Chemo - and radiation therapy in non-small cell lung carcinoma
Patient S., 58 years old.
· Disease manifesto in December 2016 with fever up to 38 ° C, cough, shortness of breath with moderate physical exertion.
· Within 3 weeks he was treated independently.
· In January 2017, he turned to a therapist - a chest x-ray was performed. Suspected central cancer of the right lung.
· The patient's smoking experience is 28 packs / years.
CT OGP 06.01.2017. CT-picture of the intraluminal pathological soft component density (central cancer?) In the intermediate bronchus of the right lung with atelectasis of the lower lobe.

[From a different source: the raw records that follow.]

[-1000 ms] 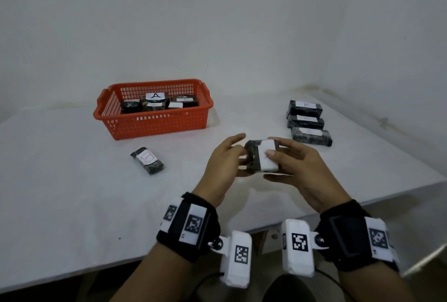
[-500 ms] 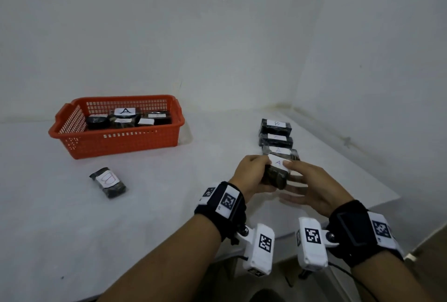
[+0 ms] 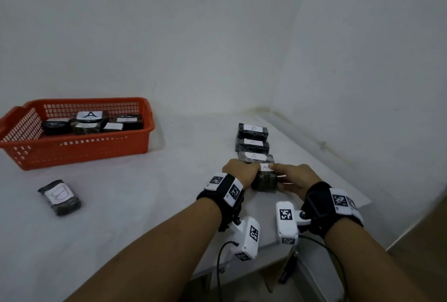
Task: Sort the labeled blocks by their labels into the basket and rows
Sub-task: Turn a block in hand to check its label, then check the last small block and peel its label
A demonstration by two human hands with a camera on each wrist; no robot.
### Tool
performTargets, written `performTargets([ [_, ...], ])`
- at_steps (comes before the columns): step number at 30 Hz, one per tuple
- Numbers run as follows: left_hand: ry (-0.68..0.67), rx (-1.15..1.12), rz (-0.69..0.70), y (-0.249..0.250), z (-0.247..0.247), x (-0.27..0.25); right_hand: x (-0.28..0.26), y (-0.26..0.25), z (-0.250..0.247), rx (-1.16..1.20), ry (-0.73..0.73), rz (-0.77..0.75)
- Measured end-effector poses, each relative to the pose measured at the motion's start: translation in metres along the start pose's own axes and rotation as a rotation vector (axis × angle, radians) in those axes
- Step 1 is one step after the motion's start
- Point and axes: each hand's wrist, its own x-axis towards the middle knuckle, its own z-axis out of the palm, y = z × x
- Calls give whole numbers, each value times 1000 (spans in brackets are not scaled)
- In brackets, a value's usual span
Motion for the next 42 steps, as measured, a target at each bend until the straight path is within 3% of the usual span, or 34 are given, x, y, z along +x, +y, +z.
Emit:
performTargets([
  [13, 54, 99, 6, -2, 2, 16, 4, 5, 3, -58, -40, 21],
  [22, -42, 3, -54, -1, -7, 14, 1, 4, -5, -69, -53, 76],
  [28, -83, -56, -34, -9, -34, 11, -10, 0, 0, -287, 74, -143],
  [32, -81, 78, 46, -7, -75, -1, -21, -10, 24, -449, 144, -372],
  [35, -56, 178, 113, -8, -124, -16, -38, -21, 53, -524, 102, -505],
  [38, -20, 318, 159, -18, -182, -35, -60, -27, 94, -513, -28, -563],
  [42, 38, 505, 189, -47, -261, -59, -88, -30, 161, -554, -303, -564],
])
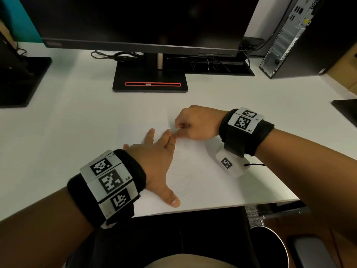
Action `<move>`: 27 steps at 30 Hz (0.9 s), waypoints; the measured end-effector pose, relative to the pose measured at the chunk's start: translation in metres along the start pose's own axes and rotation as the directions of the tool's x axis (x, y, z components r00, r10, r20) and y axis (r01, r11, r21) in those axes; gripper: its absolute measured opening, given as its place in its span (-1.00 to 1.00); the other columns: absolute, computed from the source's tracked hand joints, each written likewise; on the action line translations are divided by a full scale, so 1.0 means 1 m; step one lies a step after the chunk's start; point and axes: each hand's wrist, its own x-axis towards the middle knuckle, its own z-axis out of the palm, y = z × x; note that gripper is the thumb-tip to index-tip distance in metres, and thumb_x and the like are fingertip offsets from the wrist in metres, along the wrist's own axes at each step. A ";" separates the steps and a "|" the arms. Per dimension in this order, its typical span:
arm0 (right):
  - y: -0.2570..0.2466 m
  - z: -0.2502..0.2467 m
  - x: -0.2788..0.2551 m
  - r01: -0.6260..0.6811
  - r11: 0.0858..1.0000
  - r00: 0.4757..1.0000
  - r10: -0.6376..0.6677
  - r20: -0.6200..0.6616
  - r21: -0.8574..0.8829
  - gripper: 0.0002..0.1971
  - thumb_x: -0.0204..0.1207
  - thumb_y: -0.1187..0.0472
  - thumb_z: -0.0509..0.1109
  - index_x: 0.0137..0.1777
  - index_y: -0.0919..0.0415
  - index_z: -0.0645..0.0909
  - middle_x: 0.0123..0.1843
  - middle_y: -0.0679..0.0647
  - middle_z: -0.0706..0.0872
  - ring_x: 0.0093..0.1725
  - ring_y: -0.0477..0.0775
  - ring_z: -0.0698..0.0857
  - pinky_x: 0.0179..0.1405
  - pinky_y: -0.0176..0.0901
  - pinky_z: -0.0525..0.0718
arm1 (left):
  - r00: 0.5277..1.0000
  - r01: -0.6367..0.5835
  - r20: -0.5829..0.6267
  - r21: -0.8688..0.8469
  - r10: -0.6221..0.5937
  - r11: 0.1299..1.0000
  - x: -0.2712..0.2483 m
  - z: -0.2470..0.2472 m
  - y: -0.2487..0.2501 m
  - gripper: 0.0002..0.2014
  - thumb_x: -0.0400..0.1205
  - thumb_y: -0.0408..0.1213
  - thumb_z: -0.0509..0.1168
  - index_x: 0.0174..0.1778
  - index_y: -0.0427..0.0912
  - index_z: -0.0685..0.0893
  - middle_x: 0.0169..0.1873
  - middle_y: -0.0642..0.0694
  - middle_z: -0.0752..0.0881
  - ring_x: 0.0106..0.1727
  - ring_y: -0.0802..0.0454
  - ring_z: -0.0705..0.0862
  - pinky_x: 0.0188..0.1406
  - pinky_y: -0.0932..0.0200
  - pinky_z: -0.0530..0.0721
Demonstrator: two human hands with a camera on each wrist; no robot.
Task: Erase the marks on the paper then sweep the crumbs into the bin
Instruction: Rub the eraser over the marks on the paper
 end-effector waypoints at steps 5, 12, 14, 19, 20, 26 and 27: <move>0.003 -0.009 0.004 -0.068 0.998 0.998 0.068 -0.006 -0.014 -0.62 0.68 0.03 0.34 -0.33 0.22 0.53 -0.41 0.02 0.52 -0.36 0.03 0.47 -0.27 -0.10 0.46 | 1.000 -0.003 0.004 -0.006 0.003 1.000 0.000 0.000 -0.001 0.55 0.17 0.54 0.47 0.67 -0.13 -0.50 0.63 0.06 -0.58 0.68 -0.23 -0.48 0.52 -0.56 0.28; 0.003 -0.008 -0.003 -0.053 0.999 0.997 0.053 0.054 -0.006 -0.60 0.66 0.03 0.36 -0.39 0.19 0.48 -0.43 0.02 0.49 -0.38 0.04 0.44 -0.28 -0.06 0.50 | 1.000 0.005 0.009 0.002 -0.005 1.000 0.000 -0.001 0.000 0.57 0.16 0.55 0.46 0.66 -0.16 -0.52 0.63 0.05 -0.58 0.69 -0.23 -0.47 0.51 -0.55 0.30; 0.004 -0.007 -0.005 -0.051 0.998 0.998 0.051 -0.022 -0.025 -0.62 0.67 0.05 0.34 -0.34 0.24 0.50 -0.42 0.05 0.49 -0.36 0.07 0.45 -0.24 -0.01 0.53 | 1.000 0.002 0.007 0.008 -0.002 1.000 0.000 0.000 0.000 0.57 0.17 0.55 0.46 0.66 -0.16 -0.52 0.63 0.03 -0.58 0.69 -0.24 -0.46 0.52 -0.52 0.32; 0.003 0.000 -0.014 -0.023 1.000 0.996 0.021 0.084 0.018 -0.61 0.65 0.01 0.37 -0.35 0.21 0.50 -0.42 0.03 0.49 -0.38 0.05 0.44 -0.30 -0.06 0.49 | 1.000 -0.003 -0.006 -0.008 0.003 1.000 0.002 0.001 -0.002 0.59 0.13 0.56 0.47 0.66 -0.15 -0.52 0.63 0.07 -0.58 0.69 -0.22 -0.45 0.54 -0.49 0.32; 0.005 -0.003 -0.014 -0.045 0.999 0.996 0.043 0.078 0.020 -0.62 0.64 0.01 0.37 -0.36 0.21 0.50 -0.42 0.04 0.50 -0.38 0.06 0.44 -0.29 -0.06 0.49 | 1.000 -0.003 -0.005 -0.008 0.003 1.000 0.002 0.001 -0.002 0.59 0.13 0.56 0.47 0.66 -0.14 -0.52 0.62 0.07 -0.58 0.69 -0.22 -0.45 0.55 -0.48 0.32; 0.003 0.006 -0.023 0.002 1.000 0.999 -0.003 0.036 0.028 -0.64 0.66 0.04 0.36 -0.29 0.27 0.55 -0.42 0.02 0.52 -0.38 0.03 0.45 -0.29 -0.04 0.50 | 1.000 -0.005 -0.002 -0.006 0.005 1.000 0.003 0.001 -0.002 0.58 0.14 0.56 0.46 0.66 -0.14 -0.52 0.62 0.07 -0.59 0.69 -0.22 -0.47 0.54 -0.48 0.32; 0.004 0.006 -0.026 -0.004 0.999 0.999 0.002 0.055 0.042 -0.63 0.66 0.03 0.37 -0.32 0.24 0.53 -0.43 0.01 0.50 -0.39 0.03 0.43 -0.32 -0.07 0.47 | 1.000 -0.005 -0.001 -0.005 0.005 1.000 0.003 0.001 -0.002 0.58 0.14 0.56 0.46 0.66 -0.14 -0.52 0.62 0.07 -0.60 0.68 -0.22 -0.48 0.54 -0.49 0.32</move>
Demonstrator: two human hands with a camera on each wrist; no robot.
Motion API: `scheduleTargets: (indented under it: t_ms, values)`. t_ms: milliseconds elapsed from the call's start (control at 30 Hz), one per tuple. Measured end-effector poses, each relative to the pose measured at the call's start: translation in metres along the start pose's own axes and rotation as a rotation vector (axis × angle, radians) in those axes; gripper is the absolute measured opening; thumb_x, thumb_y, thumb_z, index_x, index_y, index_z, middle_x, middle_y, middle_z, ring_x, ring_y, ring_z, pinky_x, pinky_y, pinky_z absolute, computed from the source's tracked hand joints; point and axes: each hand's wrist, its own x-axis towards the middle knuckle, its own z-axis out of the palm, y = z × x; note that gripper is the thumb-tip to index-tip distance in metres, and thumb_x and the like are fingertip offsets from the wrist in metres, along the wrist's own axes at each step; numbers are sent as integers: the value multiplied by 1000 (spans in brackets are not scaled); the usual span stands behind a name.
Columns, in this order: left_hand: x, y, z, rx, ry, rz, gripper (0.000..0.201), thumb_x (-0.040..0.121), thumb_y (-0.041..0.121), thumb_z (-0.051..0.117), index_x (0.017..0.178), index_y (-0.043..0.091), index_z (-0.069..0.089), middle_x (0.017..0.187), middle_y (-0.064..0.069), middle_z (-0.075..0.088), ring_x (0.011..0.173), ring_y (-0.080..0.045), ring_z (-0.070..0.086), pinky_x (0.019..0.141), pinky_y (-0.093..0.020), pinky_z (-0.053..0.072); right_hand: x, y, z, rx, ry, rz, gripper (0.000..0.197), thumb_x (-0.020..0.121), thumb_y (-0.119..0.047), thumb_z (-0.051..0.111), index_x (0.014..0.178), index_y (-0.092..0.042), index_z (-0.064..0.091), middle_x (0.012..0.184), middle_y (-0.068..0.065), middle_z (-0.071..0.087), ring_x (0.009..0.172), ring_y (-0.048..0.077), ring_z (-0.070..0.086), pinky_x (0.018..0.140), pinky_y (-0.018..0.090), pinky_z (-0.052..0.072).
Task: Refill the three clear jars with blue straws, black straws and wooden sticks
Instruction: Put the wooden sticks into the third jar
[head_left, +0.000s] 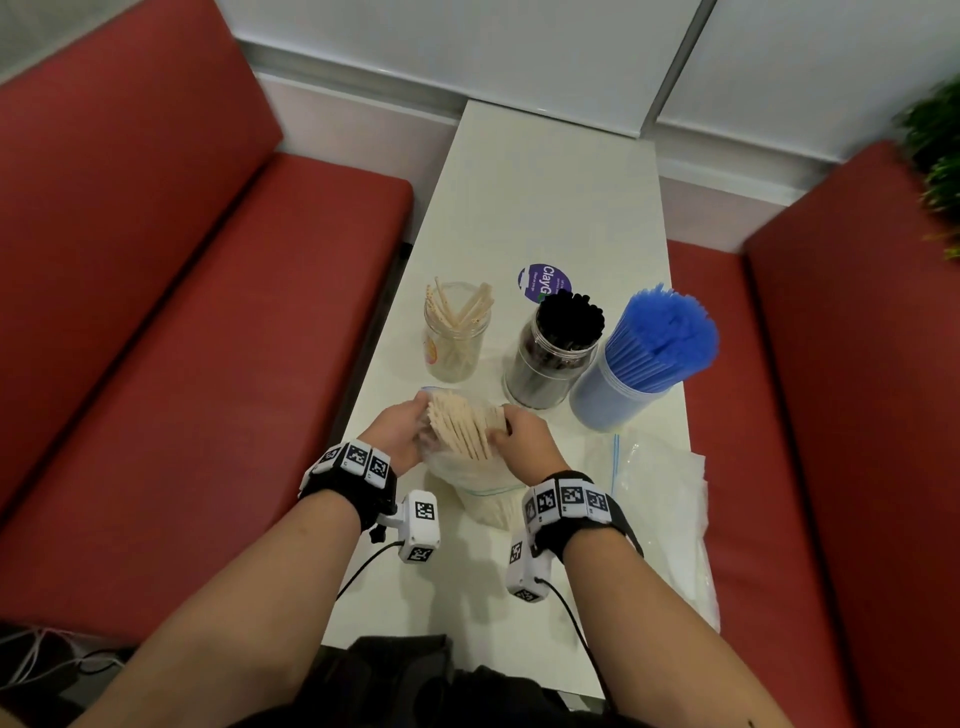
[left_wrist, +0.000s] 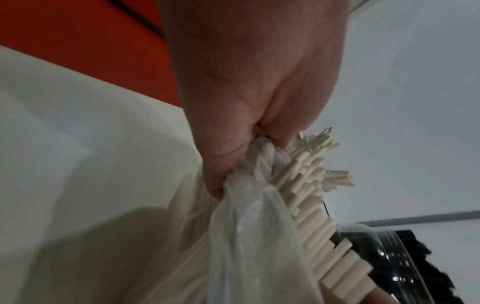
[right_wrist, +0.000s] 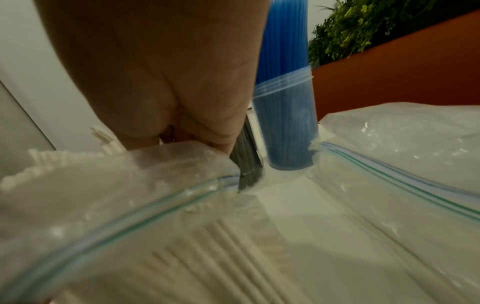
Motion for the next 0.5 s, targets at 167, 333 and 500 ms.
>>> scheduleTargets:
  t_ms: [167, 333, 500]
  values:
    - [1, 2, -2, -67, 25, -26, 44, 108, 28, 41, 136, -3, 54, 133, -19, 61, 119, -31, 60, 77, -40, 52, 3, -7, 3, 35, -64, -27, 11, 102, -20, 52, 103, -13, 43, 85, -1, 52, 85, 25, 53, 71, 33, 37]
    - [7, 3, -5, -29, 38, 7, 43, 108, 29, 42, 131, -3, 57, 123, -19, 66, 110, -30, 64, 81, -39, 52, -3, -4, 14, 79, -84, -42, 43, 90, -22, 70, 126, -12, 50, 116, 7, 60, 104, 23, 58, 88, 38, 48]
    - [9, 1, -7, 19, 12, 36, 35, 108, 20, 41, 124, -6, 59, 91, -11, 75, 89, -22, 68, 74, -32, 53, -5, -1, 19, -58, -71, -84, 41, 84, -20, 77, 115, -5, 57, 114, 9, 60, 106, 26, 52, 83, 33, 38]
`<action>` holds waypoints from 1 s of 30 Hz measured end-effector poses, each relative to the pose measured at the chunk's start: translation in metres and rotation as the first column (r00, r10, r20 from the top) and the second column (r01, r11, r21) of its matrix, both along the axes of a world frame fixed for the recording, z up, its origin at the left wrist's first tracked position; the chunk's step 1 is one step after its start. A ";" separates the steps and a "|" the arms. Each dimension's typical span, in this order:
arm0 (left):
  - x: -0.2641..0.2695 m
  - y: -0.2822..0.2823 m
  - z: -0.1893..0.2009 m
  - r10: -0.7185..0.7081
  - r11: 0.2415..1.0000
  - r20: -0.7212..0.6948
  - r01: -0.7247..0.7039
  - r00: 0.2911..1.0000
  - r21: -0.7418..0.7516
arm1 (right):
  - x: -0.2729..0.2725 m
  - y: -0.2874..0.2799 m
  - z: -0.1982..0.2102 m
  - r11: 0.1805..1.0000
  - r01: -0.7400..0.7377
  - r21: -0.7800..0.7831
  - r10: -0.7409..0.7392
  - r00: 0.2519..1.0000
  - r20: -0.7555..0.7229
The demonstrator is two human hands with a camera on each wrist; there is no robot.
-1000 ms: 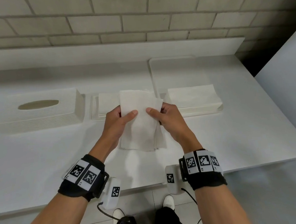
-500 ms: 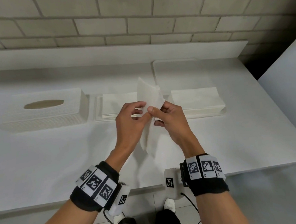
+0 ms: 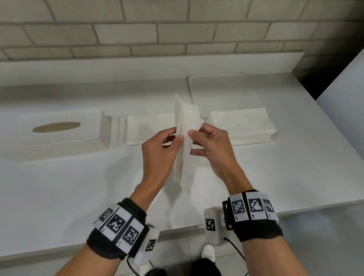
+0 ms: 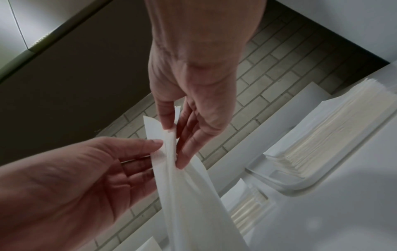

Lymphadenopathy of the right root, quantitative lymphadenopathy of the mediastinum.
Central cancer of the right lung.
Histological report. Highly differentiated squamous cell carcinoma with keratinization (G1) throughout the entire thickness of the fragments.
PET-CT from 01/12/2017. In the right lung, a soft tissue formation with a metabolic size of 30 × 24 mm with calcification in the structure SUVmax = 21.36 is determined, which overlaps the lumen of the intermediate bronchus on the right immediately after the level of the branch of the middle lobe bronchus with the formation of a picture of the "stump of the bronchus" - in the bifurcation lymph node up to 20 mm SUVmax = 4.77.
Staging. T1bN2M0 StIIIa.
Oncological consultation 01/13/2017.
Chemoradiation therapy was recommended: for the main process in the right lung, mediastinal lymph nodes up to SOD 66 Gy for 33 fractions against the background of weekly chemotherapy: Paclitaxel 50 mg / m 2 + Carboplatin 2 AUC.
This treatment option was chosen due to the supposed low sensitivity of the tumor during morphological differentiation of G1 to induction chemotherapy and due to the fact that only pulmonectomy could be an option for surgical treatment due to the location of the tumor.
18.01.2017 - 03.03.2017. A radical course of radiation therapy for the primary focus in the right lung and the area of regional lymph drainage (PET - positive mediastinal lymph nodes) in a single dose of 2 Gy to a total dose of 66 Gy in 33 fractions. Duration of treatment is 6 weeks. There were 6 injections of Paclitaxel 50 mg / m 2 + Carboplatin 2 AUC weekly.
Tolerability of the treatment is relatively satisfactory. Added CSF from the 3rd week.
KT OGK dated 28.03.2017. Compared to the previous CT scan of 01/06/2017, there is a pronounced positive dynamics of changes due to the absence of formation in the lumen of the intermediate and lower lobe bronchi on the right, the absence of atelectasis of the lower lobe, as well as a moderate decrease in the number and size of lymph nodes in the mediastinum and the root of the right lung.
PET / CT from 31.05.2017. Positive dynamics is noted in the form of leveling the centrally located formation of the lower lobe of the right lung and mediastinal lymph node. Postradiation fibrosis, atelectasis of the lower lobe of the right lung. Moderately expressed right-sided hydrothorax. Increased metabolism in the cardiac esophagus is a post-radiation inflammatory process.
Clinically: moderate pain when swallowing solid food, shortness of breath on exertion, dry cough.
Anti-inflammatory treatment was carried out, a sparing diet was prescribed.
PET / CT 08/04/2017. At the time of the study, according to PET / CT with 18F-FDG, there were no signs of a pathological, metabolically active process caused by the underlying disease.
Postradiation fibrosis, atelectasis of the lower lobe of the right lung.
Moderately pronounced right-sided hydrothorax (increase in dynamics).
A metabolically active process in the cardiac esophagus was not identified at the time of the study.
Thus, a patient with stage IIIa central non-small cell right lung cancer underwent radical chemoradiation therapy with complete tumor regression.
The follow-up period after the end of therapy was 9 months: relapse-free course.
Clinically: the patient's condition is satisfactory, there are no signs of respiratory failure, the phenomena of post-radiation esophagitis are stopped.